Le prix de l'euro n'a baissé qu'en début d'après-midi dans les offices, attirant des centaines de personnes. Une situation exceptionnelle.

Les files d’attente s’agrandissaient hier après-midi devant les bureaux de change genevois, à l’heure où le prix de l’euro commençait à baisser. «Nous n’avons pas pu commander d’euros jusqu’à midi, explique Frédéric, guichetier d’un office près de la gare. Nous sommes tout au bout de la chaîne. L’argent était bloqué bien plus haut.» Les passants s’échangent des conseils sur le lieu offrant le meilleur taux de change: 1.08 euro pour un franc ici; 1,07 là-bas. On est loin du taux de 0.86 euros pour 1 franc atteint après l’annonce de la Banque nationale suisse. Mais qu’importe.
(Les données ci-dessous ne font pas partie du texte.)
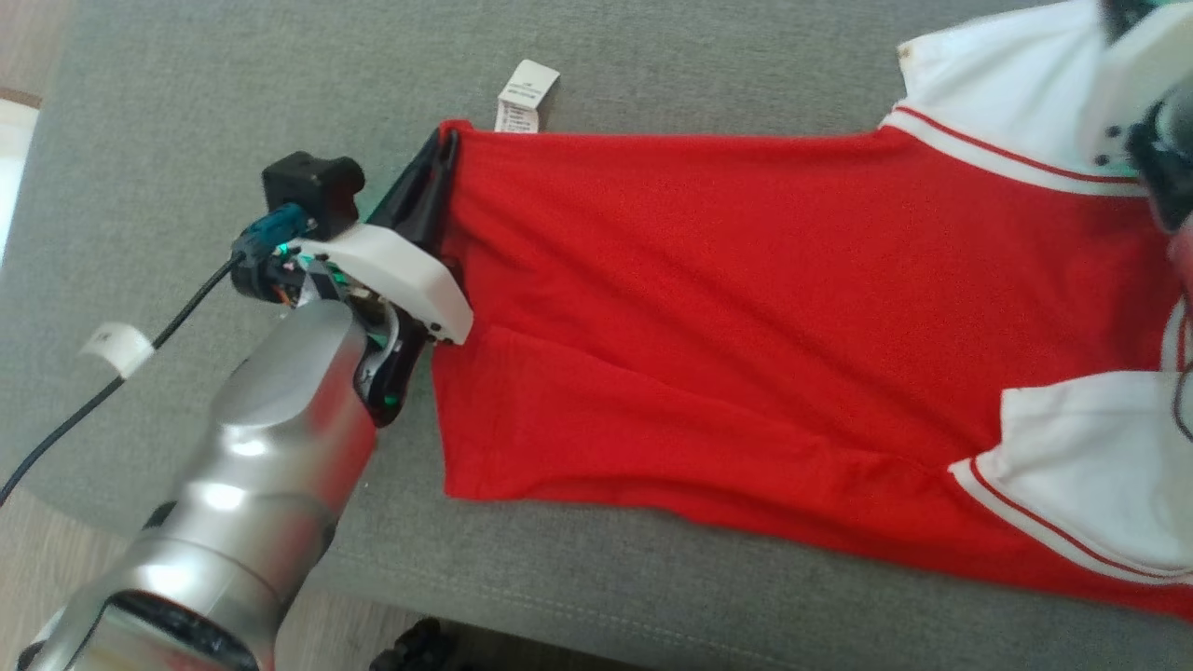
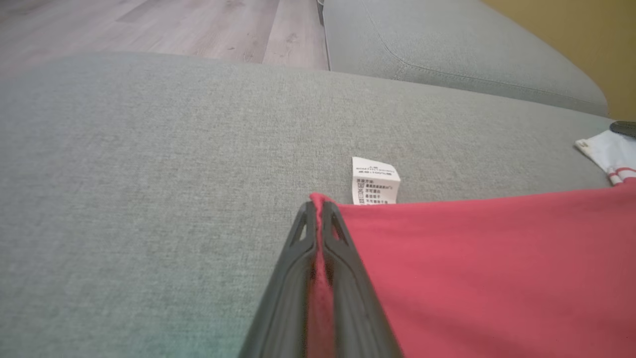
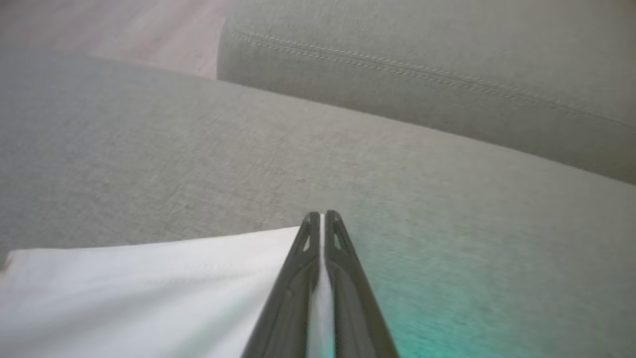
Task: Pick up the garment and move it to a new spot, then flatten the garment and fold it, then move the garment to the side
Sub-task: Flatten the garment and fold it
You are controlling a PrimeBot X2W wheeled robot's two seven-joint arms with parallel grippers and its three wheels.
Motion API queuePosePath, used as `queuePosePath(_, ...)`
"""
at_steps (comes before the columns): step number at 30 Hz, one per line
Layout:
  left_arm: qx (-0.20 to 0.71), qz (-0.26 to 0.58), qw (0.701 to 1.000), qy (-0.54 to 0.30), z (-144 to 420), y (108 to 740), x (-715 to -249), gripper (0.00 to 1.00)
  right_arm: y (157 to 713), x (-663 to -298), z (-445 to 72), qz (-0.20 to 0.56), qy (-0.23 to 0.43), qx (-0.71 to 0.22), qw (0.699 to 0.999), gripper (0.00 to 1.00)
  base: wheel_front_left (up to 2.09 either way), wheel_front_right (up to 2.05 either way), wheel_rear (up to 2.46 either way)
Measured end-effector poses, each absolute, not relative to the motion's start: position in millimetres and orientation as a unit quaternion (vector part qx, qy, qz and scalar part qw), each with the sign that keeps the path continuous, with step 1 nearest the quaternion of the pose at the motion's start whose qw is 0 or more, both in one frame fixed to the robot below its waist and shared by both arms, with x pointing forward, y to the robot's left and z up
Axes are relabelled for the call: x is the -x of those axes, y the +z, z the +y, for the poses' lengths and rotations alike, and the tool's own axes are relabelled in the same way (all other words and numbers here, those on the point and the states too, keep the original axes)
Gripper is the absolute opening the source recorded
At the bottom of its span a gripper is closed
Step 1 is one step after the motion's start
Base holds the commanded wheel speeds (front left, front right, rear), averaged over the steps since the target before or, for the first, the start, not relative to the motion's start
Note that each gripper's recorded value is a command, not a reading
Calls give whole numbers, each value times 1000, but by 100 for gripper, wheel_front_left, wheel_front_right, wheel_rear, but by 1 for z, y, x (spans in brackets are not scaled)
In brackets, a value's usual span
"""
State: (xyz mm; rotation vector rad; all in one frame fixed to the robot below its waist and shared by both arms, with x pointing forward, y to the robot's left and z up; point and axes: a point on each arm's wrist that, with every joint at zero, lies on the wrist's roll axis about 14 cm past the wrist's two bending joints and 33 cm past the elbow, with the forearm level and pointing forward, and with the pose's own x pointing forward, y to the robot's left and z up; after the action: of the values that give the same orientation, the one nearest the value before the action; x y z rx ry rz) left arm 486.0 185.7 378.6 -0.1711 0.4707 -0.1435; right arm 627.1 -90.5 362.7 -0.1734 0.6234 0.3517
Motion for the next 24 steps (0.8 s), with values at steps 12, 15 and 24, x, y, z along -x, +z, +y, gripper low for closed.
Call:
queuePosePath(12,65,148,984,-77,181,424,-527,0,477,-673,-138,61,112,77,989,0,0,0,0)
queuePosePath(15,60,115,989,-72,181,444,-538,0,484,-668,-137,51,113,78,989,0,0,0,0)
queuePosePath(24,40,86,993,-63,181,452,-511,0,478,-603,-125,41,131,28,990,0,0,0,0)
Une dame vend près de 27 000 francs suisses avec détermination. Derrière elle, Musa, 19 ans, étudiant en économie, est venu vendre 1000 francs en obtenant un cours de 1,08. «Je m’y connais un minimum en économie, explique le jeune homme. Je sais que la Suisse ne peut pas faire tomber le franc plus bas et que l’euro va donc bientôt remonter. S’il revient à 1,20, j’aurai gagné un peu plus de 100 francs.» Julien, 22 ans, étudiant en informatique habitant en France, est plus dubitatif. Il est déjà venu à midi voir à quel prix s’échangeaient les devises. Il est de retour à 15 h et l’euro a déjà perdu 10 centimes. «Savez-vous à quelle heure aura lieu la prochaine actualisation du taux?» Personne ne sait lui répondre. Il attendra encore. «De toute façon, j’ai conscience que nous ne sommes que le dernier maillon de la chaîne et qu’il y aura toujours quelqu’un d’autre qui se fait des marges en amont», analyse-t-il.